(EXERCISE):
Filter this data down to the lines that hold "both", and copy them.
━━━ GIVEN DATA
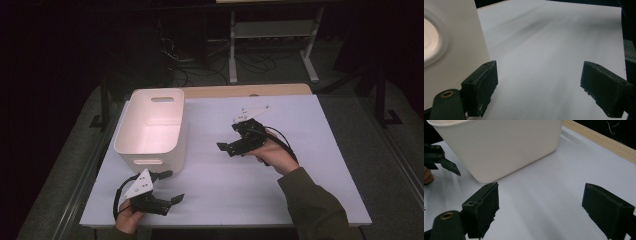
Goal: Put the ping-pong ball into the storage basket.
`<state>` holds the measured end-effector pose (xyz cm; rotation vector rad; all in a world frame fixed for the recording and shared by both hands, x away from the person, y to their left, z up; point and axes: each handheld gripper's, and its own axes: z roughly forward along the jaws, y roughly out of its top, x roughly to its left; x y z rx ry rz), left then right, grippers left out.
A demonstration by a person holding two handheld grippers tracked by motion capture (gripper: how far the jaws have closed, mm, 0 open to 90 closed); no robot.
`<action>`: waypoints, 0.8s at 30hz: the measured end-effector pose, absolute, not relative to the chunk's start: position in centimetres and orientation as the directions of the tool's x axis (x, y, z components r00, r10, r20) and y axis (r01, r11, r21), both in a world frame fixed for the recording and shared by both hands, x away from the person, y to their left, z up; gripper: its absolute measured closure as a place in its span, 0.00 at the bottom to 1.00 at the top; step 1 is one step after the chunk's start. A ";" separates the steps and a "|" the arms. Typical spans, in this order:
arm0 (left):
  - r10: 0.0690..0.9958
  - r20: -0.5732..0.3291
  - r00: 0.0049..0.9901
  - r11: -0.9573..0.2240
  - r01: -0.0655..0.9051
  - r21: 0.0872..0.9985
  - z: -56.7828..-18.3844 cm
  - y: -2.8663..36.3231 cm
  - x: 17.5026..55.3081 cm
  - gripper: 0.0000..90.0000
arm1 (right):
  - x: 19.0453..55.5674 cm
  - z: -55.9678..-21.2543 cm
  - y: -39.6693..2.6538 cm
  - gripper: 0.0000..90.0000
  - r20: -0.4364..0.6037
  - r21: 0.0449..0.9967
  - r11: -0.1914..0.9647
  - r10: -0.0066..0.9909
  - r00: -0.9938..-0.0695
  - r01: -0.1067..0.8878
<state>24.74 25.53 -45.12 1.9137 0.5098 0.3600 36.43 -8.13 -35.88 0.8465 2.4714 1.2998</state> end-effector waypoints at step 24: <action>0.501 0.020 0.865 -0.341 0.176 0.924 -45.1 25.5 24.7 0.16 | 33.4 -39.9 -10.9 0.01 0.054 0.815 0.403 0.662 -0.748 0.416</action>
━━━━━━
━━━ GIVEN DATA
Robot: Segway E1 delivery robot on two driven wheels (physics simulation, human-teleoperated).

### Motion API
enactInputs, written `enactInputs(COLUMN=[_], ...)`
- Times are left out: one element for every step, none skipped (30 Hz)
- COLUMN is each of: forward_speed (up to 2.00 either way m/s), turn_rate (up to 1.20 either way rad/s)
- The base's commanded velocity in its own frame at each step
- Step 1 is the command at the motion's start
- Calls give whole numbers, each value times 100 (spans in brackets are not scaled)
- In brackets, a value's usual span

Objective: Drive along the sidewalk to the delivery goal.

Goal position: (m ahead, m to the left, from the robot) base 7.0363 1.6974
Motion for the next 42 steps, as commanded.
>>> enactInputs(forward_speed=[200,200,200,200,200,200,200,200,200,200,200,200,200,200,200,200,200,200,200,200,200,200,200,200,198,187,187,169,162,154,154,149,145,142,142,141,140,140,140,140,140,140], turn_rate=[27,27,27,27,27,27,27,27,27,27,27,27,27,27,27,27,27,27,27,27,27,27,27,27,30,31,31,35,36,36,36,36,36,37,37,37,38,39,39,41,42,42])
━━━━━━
(WRITTEN REPLY):
`<state>` holds the measured end-effector pose (xyz cm; rotation vector rad; all in a world frame fixed for the recording and shared by both hands, x away from the person, y to their left, z up; point and axes: each handheld gripper's, and its own axes: z roughly forward along the jaws, y roughly out of its top, x roughly to its left; x y z rx ry rz), left then right, grippers left out.
`<action>`: waypoints, 0.8s at 30hz: the measured end-effector pose, absolute, not relative to the chunk's start: position in centimetres and orientation as the directions of the tool's x axis (x, y, z components r00, r10, r20) and y axis (r01, r11, r21), both in a world frame fixed for the recording and shared by both hands, x away from the person, y to their left, z up; gripper: its absolute measured closure as a place in its span, 0.00 at the bottom to 1.00 at the top; step 1 is one step after the chunk's start. A ";" separates the steps and a "|" the arms. Typical spans, in this order:

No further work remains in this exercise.